People that used the service had been provided with information about how to make a complaint. There were a range of opportunities each week to talk about their care and any concerns they had with staff. Staff and the manager knew what they needed to do to keep people safe from abuse and how to report any concerns appropriately.

25 January 2013

During a routine inspection

Six people were living at the home at the time of the inspection. Some people were unable to talk to us directly about their experiences due to their complex needs, so we used a number of different methods to help us understand their experiences. We spoke with staff on duty, read records and observed some of the support that people were given.

People were treated with respect and dignity. They were supported to make decisions about their daily lives and things that were important to them. People chose when to get up and go to bed, what to do and what to eat and staff respected their choices. People chose how to spend their time and were provided with activities at home and in the community. We saw that staff had a good understanding of people's needs and their individual methods of communication and that people were relaxed with staff. There were enough staff on duty to support people safely.

People were encouraged to be as independent as they could by helping with tasks such as cleaning their rooms and preparing meals in line with their individual skills and abilities.

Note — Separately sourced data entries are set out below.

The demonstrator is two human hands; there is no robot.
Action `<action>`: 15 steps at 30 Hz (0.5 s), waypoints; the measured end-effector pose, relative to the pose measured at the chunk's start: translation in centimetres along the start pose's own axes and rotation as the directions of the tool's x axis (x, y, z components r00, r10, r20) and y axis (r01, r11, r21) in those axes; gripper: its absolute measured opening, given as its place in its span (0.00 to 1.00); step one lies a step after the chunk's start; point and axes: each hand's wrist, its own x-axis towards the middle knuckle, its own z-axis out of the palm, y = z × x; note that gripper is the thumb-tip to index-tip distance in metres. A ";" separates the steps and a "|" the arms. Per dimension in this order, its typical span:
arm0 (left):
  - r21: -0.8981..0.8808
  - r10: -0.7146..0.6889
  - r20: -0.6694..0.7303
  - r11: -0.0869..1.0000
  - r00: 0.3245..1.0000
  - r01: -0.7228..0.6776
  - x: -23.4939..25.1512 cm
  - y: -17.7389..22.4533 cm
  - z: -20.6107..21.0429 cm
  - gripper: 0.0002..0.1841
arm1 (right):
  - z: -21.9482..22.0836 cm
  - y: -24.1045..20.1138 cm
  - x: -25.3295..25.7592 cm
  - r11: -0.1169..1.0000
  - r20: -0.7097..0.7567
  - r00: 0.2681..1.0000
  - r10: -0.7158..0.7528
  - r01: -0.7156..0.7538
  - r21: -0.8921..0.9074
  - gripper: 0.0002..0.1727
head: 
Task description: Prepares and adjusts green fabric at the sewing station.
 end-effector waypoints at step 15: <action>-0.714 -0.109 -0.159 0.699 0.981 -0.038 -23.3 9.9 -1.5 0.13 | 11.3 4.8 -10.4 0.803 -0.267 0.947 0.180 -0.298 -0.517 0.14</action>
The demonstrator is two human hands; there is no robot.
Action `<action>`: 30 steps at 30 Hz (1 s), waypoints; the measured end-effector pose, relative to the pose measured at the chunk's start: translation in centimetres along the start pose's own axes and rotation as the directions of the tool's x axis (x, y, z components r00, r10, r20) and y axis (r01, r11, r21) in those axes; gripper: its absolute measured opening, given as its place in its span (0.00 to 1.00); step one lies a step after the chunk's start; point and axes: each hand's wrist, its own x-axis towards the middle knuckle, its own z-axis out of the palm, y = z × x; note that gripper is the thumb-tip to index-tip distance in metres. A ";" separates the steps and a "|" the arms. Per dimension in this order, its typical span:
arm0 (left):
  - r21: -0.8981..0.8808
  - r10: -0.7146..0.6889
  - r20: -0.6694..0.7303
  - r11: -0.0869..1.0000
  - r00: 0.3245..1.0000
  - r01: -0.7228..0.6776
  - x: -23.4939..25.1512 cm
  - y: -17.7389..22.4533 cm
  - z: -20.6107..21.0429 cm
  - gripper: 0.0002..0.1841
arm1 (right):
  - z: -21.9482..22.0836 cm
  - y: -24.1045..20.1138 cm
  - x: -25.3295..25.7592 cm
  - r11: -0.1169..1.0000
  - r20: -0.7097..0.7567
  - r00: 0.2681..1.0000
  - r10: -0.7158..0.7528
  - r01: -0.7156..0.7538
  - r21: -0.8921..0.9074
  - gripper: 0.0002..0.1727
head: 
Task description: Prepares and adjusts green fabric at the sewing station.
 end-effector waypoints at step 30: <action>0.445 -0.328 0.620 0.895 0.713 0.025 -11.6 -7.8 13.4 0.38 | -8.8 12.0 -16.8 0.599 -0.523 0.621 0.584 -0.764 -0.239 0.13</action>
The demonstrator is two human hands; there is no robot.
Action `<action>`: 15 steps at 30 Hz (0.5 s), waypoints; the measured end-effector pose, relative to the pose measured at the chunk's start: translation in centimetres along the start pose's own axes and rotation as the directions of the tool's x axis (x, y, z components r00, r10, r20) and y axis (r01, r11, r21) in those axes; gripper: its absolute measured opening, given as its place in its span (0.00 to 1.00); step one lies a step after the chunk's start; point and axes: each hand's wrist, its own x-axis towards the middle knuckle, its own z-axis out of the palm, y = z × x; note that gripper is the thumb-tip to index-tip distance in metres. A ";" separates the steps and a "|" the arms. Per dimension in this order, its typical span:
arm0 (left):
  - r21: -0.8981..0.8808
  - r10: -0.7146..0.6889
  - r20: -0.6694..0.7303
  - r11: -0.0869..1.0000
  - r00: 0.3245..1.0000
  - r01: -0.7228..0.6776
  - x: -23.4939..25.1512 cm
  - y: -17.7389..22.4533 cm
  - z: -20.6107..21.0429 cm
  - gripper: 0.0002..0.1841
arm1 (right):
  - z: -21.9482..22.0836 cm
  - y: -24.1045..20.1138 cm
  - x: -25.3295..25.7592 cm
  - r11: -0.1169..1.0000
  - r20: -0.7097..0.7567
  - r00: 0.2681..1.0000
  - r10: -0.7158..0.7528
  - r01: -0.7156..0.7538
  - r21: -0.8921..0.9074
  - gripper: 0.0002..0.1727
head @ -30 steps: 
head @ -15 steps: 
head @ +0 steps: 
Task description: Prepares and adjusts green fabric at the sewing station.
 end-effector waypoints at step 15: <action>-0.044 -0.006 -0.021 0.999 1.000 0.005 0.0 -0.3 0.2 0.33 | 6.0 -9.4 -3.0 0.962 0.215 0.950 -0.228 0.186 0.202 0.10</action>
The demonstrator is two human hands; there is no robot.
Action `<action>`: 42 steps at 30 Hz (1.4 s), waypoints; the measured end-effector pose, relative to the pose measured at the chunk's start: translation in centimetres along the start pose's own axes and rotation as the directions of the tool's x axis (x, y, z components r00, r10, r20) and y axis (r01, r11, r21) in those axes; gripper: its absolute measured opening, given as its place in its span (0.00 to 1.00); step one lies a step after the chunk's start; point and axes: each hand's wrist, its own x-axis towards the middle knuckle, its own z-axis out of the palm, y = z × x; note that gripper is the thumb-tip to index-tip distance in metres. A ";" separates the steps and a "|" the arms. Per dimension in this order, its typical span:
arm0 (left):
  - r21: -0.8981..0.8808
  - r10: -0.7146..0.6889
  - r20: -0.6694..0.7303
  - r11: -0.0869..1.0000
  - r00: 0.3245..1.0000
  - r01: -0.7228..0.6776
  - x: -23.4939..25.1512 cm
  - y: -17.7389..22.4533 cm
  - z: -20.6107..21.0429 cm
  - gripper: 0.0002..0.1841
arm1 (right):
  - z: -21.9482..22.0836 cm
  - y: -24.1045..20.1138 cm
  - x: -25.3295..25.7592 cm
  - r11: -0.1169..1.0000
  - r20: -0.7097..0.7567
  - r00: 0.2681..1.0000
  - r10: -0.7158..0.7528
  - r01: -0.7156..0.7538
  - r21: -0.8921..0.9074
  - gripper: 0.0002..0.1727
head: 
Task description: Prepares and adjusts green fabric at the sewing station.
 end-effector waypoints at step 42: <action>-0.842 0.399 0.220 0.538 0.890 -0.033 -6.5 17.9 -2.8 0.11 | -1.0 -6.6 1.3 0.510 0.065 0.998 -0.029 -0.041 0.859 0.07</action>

People's rooms were personalised and they told us or indicated by thier preferred methods of communication that they liked the rooms and had chosen the colour schemes.

The provider made regular checks of the service to make sure that people were getting the support they needed and the service was safe. These included asking the people who lived there for their views.

7 October 2011

During a routine inspection

During our visit we saw that staff treated people that use the service with respect. We saw that staff listened to people and took their views seriously and always answered their questions in a way that they could understand. We observed that the people were happy and relaxed. They were involved in planning their own care and how they preferred to be supported.

People told us and indicated that they received the care and support that they needed at May Lodge.

Staff told us that care plans had enough information about how to look after people in the best way. They said that they thought the training they received was adequate to meet the needs of the people living in the home.

Staff also told us that they felt that the organisation did not listen to them when they raised concerns especially with regards the maintenance and up keep of the home.